Chalk, divertito, guardò Burris. — È molto intelligente, se ne è accorto?

— Infatti, l’ho notato.

Lona arrossì. — Mi state prendendo in giro.

— Niente affatto — disse Burris. — Hai azzeccato, del tutto da sola, il principio della conservazione della gravità. Ma prendi troppo alla lettera il nostro ospite, che considera la cosa dal suo punto divista. Il fatto di non dover sentire personalmente l’aumento della gravità di accelerazione non viene a costargli niente, nel senso più reale della parola. I gravitroni assorbono tutto. Guarda, è come commettere un delitto e pagare un altro per scontare il fio. Certo, per trovare un sostituto devi sborsare. Ma tu hai avuto quel che volevi dal delitto, e l’altro ne riceve la pena. In termini di denaro…

— Lascia perdere — disse Lona. — È bello, comunque, trovarsi quassù.

— Ti piace la mancanza di peso? — chiese Chalk. — L’avevi mai provata in precedenza?

— Si può dire di no. Ho fatto solo alcuni viaggi brevi.

— E lei, Burris? L’assenza di gravità allevia i suoi disturbi?

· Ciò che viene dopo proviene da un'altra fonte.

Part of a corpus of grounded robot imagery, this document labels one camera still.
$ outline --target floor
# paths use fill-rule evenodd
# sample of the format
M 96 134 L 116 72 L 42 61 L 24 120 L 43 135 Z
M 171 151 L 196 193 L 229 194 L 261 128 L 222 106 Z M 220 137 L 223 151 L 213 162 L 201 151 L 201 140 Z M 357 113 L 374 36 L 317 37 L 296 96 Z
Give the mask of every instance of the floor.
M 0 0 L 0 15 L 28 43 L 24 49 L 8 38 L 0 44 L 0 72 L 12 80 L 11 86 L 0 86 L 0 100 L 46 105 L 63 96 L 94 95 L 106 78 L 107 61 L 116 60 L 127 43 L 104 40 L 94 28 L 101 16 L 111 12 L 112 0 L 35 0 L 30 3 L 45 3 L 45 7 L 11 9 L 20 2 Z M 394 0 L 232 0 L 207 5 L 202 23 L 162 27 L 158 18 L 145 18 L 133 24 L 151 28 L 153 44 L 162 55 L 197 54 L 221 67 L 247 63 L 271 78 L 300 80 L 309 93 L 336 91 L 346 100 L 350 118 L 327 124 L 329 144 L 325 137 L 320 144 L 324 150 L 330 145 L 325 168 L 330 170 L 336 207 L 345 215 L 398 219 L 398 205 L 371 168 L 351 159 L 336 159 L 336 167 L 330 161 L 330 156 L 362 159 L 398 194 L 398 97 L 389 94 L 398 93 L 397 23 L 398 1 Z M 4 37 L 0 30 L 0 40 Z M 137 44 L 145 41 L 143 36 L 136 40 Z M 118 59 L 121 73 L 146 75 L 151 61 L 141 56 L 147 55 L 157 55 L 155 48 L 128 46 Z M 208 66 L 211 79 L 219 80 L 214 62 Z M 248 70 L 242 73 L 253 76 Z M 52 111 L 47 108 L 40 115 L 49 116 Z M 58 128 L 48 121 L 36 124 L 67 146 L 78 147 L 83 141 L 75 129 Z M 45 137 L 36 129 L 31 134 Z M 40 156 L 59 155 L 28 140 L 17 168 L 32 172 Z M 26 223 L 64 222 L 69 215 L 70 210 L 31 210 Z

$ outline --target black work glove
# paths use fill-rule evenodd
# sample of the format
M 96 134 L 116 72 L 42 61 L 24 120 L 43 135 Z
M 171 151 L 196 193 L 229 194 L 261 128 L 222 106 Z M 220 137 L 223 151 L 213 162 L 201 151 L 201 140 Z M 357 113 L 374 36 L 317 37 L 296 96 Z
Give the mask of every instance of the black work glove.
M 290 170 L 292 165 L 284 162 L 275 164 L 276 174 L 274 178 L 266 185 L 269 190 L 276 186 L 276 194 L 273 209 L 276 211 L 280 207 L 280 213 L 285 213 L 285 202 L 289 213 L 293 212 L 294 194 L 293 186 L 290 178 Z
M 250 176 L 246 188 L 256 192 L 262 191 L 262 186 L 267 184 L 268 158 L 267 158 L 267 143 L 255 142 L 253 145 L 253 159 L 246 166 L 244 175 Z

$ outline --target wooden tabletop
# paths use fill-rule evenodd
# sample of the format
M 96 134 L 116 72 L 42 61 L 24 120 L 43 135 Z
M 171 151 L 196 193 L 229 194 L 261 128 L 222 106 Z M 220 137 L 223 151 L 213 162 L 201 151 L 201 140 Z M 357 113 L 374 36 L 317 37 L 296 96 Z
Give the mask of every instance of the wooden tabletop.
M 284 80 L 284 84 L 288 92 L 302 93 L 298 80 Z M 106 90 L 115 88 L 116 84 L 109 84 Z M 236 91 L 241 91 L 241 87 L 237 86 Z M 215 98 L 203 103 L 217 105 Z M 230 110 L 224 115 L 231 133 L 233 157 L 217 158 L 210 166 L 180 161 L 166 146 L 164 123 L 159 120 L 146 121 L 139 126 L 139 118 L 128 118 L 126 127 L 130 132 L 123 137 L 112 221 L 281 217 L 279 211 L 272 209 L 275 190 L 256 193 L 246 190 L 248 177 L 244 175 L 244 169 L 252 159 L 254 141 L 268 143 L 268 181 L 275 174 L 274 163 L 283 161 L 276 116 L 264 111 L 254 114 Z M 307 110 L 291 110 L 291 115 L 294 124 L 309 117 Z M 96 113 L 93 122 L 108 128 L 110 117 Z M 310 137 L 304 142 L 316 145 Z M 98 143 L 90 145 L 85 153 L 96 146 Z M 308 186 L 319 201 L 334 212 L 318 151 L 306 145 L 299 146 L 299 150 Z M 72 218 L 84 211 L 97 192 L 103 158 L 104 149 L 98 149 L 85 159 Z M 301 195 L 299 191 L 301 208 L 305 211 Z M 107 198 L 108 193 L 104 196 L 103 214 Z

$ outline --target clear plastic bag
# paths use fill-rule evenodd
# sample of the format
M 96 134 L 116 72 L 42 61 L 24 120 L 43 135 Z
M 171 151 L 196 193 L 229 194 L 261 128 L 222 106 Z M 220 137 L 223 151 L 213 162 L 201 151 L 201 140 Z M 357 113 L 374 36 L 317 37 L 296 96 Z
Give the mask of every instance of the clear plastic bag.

— Un poco sì, grazie. Gli organi che non sono dove dovrebbero essere, smettono di subire una trazione. Non mi sento in petto quelle maledette strappate. Un piccolo, ma grato, sollievo.

Chalk notò, tuttavia, che Burris era ancora immerso in un bagno di sofferenza. Più blanda, forse, ma non a sufficienza. Che impressione faceva, il provare un disagio fisico costante? Chalk ne sapeva qualcosa (un pochino, se non altro), a causa dello sforzo di trascinarsi in giro quel suo corpo in condizioni di gravità normale. Ma, lui, era gonfio da così lungo tempo! Si era abituato alla trazione, dolorosa e costante. E Burris? Con quelle sue sensazioni come di unghie conficcate nella sua carne. Non protestava. L’apparenza della rivolta affiorava solo ogni tanto. Burris, decisamente, migliorava. Stava imparando ad adattarsi a quella particolare condizione che, per lui, era la sua condizione umana. Chalk, sensibile com’era, captava ancora le emanazioni della sofferenza, non solo psichica, ma anche fisica. Burris si era calmato, risollevato dal nero pozzo della depressione nel quale Aoudad lo aveva trovato all’inizio; ma era lungi dallo stare su un letto di rose.

A paragone, stava meglio la ragazza, concluse Chalk. Era un meccanismo un po’ meno complicato.

Burris e la ragazza sembravano felici, a fianco a fianco.

Naturalmente, col passare del tempo, ciò sarebbe cambiato.

— Vedete le Hawaii? — chiese Chalk. — E lì, sull’orlo del mondo, c’è la Cina. La Grande Muraglia. L’abbiamo restaurata, in gran parte. Vedetela, proprio sopra quel golfo: partendo dal mare, va verso l’interno. Passa a nord di Pechino e poi si arrampica su quelle montagne. Il tratto nel deserto dell’Ordos, nella parte mediana, è scomparso. Ma non era mai stata una gran cosa; solo una linea di fango. E la vedete, dopo, riprendere verso il Sinkiang? Lungo la Muraglia abbiamo diversi centri per feste, gite e riunioni. Ce n’è proprio uno, sul lato verso la Mongolia, che si aprirà tra breve. La Cupola dei Divertimenti Kublai Khan. — Chalk rise. — Ma non è solenne e maestosa: tutto, ma non solenne e maestosa!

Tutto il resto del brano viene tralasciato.